▸ **Problem details**: Line by line, retype the material below exactly, from its first line up to and including the one holding "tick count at".

▸ **Information provided**:
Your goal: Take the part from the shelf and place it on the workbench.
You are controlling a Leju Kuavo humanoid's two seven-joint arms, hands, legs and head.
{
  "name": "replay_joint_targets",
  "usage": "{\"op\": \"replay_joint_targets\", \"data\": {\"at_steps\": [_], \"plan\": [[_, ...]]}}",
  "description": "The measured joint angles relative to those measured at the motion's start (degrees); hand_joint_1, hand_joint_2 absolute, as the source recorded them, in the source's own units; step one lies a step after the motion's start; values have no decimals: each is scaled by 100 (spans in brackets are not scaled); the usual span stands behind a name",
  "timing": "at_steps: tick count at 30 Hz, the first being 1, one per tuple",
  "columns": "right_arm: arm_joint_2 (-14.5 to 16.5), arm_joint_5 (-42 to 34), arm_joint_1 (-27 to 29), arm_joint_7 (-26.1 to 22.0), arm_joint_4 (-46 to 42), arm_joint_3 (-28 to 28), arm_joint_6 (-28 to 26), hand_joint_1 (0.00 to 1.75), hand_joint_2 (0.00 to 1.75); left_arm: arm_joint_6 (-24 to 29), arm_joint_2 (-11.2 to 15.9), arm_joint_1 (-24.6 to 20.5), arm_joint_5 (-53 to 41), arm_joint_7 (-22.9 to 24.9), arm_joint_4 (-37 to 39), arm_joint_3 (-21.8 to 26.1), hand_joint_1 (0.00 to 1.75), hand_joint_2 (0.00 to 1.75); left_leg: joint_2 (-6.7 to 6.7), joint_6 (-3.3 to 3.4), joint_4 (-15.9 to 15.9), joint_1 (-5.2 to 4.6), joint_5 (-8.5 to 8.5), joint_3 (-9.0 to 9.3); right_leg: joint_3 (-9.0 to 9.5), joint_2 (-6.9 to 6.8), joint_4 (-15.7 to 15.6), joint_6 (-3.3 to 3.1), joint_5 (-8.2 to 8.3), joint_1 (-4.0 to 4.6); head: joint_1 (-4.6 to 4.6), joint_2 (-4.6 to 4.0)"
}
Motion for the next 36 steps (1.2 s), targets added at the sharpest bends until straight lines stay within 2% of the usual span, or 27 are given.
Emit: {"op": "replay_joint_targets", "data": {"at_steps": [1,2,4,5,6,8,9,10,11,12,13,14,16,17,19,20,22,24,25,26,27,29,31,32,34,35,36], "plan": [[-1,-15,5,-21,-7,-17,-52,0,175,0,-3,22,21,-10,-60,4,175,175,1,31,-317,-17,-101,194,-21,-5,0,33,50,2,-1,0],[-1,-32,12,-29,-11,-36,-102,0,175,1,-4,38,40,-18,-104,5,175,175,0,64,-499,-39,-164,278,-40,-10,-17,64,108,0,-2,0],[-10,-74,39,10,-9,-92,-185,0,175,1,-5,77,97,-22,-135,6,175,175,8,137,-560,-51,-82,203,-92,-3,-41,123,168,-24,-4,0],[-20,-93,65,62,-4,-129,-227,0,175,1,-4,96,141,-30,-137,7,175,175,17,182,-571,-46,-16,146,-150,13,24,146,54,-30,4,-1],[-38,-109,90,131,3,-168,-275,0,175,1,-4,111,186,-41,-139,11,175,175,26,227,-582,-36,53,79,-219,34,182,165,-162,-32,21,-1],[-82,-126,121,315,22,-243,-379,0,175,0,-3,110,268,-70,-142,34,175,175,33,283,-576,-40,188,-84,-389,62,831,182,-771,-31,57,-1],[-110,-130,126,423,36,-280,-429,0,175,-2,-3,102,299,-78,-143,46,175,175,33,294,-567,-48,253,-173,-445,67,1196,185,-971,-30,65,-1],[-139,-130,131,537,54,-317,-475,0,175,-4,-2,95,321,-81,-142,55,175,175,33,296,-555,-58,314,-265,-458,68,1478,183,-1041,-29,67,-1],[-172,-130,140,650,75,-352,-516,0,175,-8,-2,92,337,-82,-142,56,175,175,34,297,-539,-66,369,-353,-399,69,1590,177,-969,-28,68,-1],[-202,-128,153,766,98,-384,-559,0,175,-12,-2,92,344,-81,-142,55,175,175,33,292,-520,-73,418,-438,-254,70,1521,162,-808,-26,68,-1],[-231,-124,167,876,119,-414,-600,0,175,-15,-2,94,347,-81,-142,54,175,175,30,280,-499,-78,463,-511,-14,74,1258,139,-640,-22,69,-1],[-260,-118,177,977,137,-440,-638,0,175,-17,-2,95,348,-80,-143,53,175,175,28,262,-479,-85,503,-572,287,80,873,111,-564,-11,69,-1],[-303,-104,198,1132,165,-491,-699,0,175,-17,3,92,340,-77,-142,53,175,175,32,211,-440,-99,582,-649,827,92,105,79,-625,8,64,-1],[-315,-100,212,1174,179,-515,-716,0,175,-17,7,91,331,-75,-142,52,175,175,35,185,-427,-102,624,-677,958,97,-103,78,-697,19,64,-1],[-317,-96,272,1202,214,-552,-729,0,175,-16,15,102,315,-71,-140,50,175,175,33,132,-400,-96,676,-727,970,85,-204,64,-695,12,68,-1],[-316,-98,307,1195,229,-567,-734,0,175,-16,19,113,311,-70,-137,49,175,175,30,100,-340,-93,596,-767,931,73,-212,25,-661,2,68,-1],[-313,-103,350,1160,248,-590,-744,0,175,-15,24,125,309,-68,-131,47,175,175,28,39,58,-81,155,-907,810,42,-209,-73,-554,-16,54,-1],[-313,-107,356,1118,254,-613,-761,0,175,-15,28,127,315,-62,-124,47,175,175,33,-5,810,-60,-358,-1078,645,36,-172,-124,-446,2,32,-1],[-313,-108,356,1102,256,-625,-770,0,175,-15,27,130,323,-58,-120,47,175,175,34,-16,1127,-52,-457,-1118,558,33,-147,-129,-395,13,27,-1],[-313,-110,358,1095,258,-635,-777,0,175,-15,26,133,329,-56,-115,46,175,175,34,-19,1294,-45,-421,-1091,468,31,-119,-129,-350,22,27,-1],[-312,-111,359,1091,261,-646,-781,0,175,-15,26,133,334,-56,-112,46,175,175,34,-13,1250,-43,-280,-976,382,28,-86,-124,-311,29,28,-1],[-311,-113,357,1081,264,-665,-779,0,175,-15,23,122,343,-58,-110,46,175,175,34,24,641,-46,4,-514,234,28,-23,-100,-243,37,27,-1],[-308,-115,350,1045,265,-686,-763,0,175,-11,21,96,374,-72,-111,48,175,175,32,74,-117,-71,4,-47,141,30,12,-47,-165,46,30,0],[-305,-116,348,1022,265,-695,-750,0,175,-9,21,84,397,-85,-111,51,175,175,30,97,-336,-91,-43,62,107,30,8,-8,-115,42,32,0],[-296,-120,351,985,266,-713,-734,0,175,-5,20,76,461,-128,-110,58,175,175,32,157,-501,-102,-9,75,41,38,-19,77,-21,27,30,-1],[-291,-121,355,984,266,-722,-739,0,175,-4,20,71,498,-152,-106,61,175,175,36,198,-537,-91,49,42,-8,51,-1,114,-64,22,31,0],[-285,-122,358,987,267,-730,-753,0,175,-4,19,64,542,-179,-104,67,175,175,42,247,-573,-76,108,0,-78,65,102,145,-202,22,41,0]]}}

▸ **Written reply**:
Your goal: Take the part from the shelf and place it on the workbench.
You are controlling a Leju Kuavo humanoid's two seven-joint arms, hands, legs and head.
{
  "name": "replay_joint_targets",
  "usage": "{\"op\": \"replay_joint_targets\", \"data\": {\"at_steps\": [_], \"plan\": [[_, ...]]}}",
  "description": "The measured joint angles relative to those measured at the motion's start (degrees); hand_joint_1, hand_joint_2 absolute, as the source recorded them, in the source's own units; step one lies a step after the motion's start; values have no decimals: each is scaled by 100 (spans in brackets are not scaled); the usual span stands behind a name",
  "timing": "at_steps: tick count at 30 Hz, the first being 1, one per tuple",

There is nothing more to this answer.